● **Directions for this task**
Reproduce the records exactly, beginning with their first line and ending with the line that contains "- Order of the", and output nothing more.

● **Information given**
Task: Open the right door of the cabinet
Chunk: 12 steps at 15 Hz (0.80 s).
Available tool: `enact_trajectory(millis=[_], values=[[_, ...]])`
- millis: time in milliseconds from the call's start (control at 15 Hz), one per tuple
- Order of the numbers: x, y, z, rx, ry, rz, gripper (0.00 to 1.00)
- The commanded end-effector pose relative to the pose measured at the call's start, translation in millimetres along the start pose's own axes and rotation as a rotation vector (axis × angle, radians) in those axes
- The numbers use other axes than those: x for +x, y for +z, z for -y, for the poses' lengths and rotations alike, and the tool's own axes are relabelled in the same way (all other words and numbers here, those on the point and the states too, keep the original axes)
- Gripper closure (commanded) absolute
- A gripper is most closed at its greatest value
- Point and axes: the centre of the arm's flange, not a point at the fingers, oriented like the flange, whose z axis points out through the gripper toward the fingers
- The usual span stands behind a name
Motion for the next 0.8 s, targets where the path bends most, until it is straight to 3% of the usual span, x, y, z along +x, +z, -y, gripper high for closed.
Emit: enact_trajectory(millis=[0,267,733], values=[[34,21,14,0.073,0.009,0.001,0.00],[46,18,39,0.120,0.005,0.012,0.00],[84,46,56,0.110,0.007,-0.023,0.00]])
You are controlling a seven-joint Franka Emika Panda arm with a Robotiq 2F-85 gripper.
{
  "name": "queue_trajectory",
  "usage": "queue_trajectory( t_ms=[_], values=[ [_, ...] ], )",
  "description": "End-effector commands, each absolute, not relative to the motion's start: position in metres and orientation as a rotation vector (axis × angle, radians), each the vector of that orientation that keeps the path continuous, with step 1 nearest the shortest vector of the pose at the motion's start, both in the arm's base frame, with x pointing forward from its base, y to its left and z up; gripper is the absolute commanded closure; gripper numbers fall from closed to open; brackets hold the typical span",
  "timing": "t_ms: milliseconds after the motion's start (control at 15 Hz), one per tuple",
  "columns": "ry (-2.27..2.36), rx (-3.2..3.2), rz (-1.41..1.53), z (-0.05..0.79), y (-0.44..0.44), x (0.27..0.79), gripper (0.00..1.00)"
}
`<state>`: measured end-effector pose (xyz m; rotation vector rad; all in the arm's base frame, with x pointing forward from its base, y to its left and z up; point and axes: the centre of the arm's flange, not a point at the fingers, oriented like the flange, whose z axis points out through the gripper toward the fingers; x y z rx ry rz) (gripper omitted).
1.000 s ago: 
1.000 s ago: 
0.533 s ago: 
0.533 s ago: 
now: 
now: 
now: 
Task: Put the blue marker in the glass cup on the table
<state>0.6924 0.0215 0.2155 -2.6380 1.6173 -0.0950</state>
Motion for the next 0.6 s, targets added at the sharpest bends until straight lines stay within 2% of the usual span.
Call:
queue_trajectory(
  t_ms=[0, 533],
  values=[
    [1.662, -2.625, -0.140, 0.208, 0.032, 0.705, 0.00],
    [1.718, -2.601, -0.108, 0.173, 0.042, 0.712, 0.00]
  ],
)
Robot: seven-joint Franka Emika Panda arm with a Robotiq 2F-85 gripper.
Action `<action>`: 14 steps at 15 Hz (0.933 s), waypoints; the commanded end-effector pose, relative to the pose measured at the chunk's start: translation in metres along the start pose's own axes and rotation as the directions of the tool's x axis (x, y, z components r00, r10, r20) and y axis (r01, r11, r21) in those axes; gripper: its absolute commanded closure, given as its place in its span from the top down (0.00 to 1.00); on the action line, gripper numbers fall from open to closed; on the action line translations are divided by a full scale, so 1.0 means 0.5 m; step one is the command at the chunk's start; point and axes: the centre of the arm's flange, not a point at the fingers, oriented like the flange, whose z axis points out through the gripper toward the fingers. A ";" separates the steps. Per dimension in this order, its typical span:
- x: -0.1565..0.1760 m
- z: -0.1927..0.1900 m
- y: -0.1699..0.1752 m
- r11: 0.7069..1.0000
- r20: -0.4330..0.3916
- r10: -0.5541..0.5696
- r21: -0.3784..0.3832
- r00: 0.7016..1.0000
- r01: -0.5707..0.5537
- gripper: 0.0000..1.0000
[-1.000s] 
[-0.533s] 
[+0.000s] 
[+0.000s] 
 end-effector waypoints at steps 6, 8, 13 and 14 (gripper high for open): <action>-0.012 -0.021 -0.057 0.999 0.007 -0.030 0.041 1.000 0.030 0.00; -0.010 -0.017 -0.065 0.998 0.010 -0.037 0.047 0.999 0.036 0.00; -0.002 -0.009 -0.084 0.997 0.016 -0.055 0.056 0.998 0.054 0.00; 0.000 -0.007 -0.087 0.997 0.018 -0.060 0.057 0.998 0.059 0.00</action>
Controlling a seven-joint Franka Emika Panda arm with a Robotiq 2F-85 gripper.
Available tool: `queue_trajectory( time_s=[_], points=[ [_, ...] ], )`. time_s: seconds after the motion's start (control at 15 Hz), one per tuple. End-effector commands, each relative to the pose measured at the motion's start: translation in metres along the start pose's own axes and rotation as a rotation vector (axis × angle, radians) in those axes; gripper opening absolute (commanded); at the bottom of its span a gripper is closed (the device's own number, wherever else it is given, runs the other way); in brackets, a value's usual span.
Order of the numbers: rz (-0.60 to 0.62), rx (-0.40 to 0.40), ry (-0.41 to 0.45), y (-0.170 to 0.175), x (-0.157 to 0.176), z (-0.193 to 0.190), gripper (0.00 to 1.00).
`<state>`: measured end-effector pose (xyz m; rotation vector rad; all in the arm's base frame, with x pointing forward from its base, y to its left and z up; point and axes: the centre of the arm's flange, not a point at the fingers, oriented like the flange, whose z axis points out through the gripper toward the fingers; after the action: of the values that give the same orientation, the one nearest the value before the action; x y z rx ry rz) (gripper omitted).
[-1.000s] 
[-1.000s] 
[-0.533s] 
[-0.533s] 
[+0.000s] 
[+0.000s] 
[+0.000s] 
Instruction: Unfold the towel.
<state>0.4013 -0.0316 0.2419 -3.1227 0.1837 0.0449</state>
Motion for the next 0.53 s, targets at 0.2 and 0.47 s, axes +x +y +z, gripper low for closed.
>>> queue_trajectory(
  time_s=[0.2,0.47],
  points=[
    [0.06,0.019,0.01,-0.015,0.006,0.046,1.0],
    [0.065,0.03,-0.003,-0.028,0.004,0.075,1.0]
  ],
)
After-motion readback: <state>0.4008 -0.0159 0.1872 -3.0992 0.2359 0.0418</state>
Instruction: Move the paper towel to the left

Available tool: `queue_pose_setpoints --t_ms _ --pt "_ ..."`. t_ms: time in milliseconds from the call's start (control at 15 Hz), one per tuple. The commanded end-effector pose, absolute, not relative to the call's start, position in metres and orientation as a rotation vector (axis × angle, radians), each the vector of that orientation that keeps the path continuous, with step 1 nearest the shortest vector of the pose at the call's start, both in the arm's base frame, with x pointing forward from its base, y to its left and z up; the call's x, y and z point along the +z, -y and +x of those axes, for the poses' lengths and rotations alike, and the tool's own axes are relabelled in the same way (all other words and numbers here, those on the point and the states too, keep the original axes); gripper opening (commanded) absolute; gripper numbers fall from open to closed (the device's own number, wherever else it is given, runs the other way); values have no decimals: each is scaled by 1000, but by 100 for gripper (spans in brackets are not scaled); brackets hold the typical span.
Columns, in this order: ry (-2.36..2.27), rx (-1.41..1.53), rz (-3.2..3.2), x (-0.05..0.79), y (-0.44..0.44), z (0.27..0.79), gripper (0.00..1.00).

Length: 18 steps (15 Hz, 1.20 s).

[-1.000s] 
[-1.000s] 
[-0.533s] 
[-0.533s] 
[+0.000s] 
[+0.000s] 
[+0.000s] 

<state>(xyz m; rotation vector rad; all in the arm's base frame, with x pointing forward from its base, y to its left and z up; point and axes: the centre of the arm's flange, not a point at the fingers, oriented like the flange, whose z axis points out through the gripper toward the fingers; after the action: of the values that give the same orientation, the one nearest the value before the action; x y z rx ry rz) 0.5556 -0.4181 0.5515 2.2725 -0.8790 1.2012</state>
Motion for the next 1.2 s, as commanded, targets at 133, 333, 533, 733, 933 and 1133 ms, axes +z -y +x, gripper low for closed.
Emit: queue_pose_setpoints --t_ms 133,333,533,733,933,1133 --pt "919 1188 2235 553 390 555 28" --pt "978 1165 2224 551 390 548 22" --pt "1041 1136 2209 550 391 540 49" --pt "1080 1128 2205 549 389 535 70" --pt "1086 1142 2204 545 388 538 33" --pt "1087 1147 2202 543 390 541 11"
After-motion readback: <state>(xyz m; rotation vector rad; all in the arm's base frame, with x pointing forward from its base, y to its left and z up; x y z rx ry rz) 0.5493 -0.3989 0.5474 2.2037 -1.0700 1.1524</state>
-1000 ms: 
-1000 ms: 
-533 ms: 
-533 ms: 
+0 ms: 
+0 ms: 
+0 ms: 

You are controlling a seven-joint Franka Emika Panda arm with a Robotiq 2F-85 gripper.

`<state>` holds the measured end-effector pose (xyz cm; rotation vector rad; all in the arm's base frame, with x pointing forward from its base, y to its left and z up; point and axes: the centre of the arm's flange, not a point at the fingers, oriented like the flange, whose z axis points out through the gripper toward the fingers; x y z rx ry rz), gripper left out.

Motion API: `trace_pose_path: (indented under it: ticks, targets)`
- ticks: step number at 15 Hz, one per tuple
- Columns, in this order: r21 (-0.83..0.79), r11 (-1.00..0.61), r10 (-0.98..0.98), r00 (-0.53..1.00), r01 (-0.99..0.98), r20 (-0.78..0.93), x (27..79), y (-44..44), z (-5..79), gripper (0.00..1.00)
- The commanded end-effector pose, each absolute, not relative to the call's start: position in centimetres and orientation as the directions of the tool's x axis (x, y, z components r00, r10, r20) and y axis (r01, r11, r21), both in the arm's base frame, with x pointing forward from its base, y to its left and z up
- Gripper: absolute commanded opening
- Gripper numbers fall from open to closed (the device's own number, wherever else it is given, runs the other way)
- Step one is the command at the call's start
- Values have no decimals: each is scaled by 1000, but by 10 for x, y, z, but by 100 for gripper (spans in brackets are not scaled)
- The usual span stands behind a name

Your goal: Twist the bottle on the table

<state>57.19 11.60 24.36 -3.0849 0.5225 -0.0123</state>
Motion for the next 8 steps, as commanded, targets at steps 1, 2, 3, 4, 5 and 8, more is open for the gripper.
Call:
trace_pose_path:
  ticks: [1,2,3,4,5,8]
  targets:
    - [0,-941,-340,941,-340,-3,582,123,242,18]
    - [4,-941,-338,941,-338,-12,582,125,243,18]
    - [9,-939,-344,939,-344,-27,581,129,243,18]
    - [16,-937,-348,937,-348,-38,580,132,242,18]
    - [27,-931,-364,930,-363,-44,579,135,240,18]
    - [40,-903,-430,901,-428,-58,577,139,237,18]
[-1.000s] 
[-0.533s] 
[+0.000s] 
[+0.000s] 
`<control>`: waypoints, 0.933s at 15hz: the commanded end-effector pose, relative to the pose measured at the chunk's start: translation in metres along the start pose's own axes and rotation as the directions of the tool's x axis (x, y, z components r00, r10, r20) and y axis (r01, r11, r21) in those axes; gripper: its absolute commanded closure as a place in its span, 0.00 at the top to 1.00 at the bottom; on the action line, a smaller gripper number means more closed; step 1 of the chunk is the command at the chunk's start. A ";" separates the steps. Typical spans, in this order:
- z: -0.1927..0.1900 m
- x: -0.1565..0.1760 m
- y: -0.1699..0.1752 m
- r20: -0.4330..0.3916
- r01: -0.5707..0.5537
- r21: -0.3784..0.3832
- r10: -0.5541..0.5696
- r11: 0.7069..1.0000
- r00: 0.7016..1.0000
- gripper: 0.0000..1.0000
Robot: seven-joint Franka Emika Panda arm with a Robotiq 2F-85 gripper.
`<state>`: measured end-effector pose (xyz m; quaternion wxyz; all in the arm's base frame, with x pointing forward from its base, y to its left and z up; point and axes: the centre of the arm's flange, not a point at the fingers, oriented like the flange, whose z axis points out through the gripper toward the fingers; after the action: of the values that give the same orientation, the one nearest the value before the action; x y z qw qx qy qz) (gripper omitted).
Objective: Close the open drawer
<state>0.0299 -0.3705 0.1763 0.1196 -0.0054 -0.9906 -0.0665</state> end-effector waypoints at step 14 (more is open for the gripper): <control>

● **Answer section**
Task: Open the right door of the cabinet
Chunk: 12 steps at 15 Hz (0.80 s).
Available tool: `enact_trajectory(millis=[_], values=[[_, ...]])`
- millis: time in milliseconds from the call's start (control at 15 Hz), one per tuple
- Order of the numbers: x, y, z, rx, ry, rz, gripper (0.00 to 1.00)

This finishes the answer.